オンラインにおける初診の容認は,4月7日の閣議決定を受けて4月10日に厚労省より事務連絡として通達された。コロナウイルス感染症が拡大し,医療機関の受診が困難になりつつあることを鑑みた時限的・特例的な措置として,初診からの電話や情報通信機器を用いた診療や服薬指導が許可された。しかしその後,十分な議論なしで恒久化推進という方針が打ち出された。
地区からは,「初診のオンライン診療ができるようになることを懸念している。国のルール作りへの提言を今後も府医・日医からしてほしい。また,初診の大切さを一般の人に理解してもらえるよう広報活動をお願いしたい」と意見が出された。
これに対し,少なくとも初診は対面でなければならないし,それ以外も十分に議論し,制度を確立させるよう政府・厚労省に要望しているところであると回答した。

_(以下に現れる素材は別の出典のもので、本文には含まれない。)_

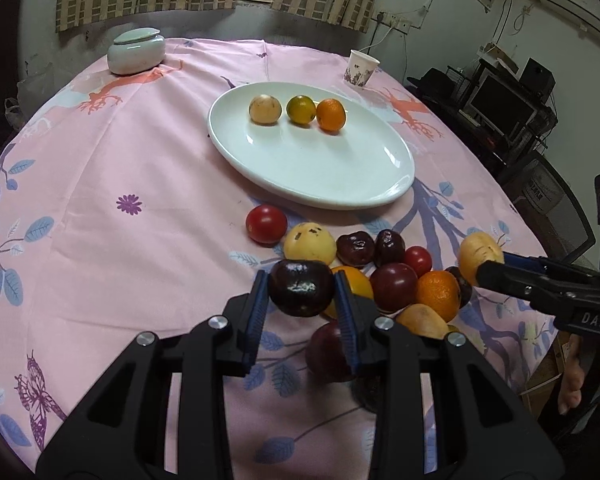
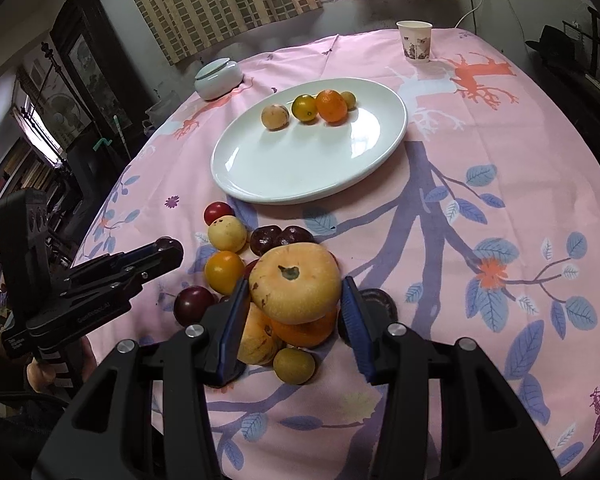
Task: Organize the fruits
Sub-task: 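Carry both fruits onto the plate and open both tools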
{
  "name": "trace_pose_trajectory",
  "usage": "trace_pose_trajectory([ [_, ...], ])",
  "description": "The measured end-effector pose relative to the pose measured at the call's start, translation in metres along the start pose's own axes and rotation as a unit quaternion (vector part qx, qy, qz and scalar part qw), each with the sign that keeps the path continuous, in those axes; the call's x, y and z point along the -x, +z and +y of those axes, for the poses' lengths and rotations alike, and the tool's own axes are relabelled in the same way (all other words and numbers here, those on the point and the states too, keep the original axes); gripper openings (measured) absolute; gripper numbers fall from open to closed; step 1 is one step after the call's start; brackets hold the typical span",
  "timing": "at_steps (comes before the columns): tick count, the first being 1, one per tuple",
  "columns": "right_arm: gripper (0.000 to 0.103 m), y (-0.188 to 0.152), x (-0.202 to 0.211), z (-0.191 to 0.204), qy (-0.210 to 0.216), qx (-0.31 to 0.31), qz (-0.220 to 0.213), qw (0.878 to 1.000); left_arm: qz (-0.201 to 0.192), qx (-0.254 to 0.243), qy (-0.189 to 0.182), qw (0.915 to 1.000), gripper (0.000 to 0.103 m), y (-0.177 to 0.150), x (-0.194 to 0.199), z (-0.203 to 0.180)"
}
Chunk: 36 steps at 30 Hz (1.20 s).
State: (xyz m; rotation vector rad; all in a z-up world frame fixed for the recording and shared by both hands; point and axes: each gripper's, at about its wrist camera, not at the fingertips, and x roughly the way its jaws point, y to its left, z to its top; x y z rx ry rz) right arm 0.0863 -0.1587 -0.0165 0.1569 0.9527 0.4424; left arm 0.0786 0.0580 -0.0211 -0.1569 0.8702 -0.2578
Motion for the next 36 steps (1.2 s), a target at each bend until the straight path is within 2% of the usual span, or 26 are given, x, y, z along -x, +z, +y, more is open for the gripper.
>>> trace_pose_trajectory([
  [9, 0.047, 0.010, -0.010, 0.012, 0.004, 0.024, -0.001, 1.000, -0.016, -0.023, 0.005, 0.9996, 0.033, 0.019, 0.013, -0.008],
  [12, 0.047, 0.021, -0.011, 0.012, -0.006, 0.035, -0.010, 0.999, -0.013, -0.029, 0.006, 0.9995, 0.033, 0.035, 0.010, -0.010],
  [16, 0.047, 0.052, -0.013, 0.006, -0.020, 0.053, -0.026, 0.998, -0.015, -0.050, 0.014, 0.9985, 0.034, 0.068, 0.001, -0.015],
  [22, 0.047, 0.120, -0.036, -0.005, -0.036, 0.072, -0.048, 0.996, -0.008, -0.037, 0.029, 0.9989, 0.034, 0.132, -0.041, -0.003],
  [25, 0.047, 0.149, -0.063, -0.014, -0.066, 0.077, -0.050, 0.994, 0.010, -0.022, 0.042, 0.9988, 0.034, 0.157, -0.074, 0.011],
  [30, 0.047, 0.173, -0.120, -0.031, -0.115, 0.089, -0.017, 0.989, 0.043, 0.004, 0.045, 0.9981, 0.034, 0.170, -0.119, 0.035],
  [36, 0.047, 0.177, -0.142, -0.038, -0.120, 0.090, -0.003, 0.989, 0.058, 0.009, 0.046, 0.9972, 0.034, 0.171, -0.141, 0.042],
])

個人のスマートフォンの使用は危険なので,診療用のものを別で用意する必要がある。アプリをインストールし,アカウント取得後,病院用アカウントや自院HPで告知等を行う。決済方法等は医療機関の方で設定する必要がある。他社も色々あるが,規模が大きく今後も拡大が見込める会社の方がトラブル対応の際に良いのではないかと考えられる。
導入後のリスクとして,診療後に未払い,誤診,保険証の不正使用・なりすまし,薬剤の不正入手,診療を録画して悪用などが考えられる。十分考慮した上で導入すべきである。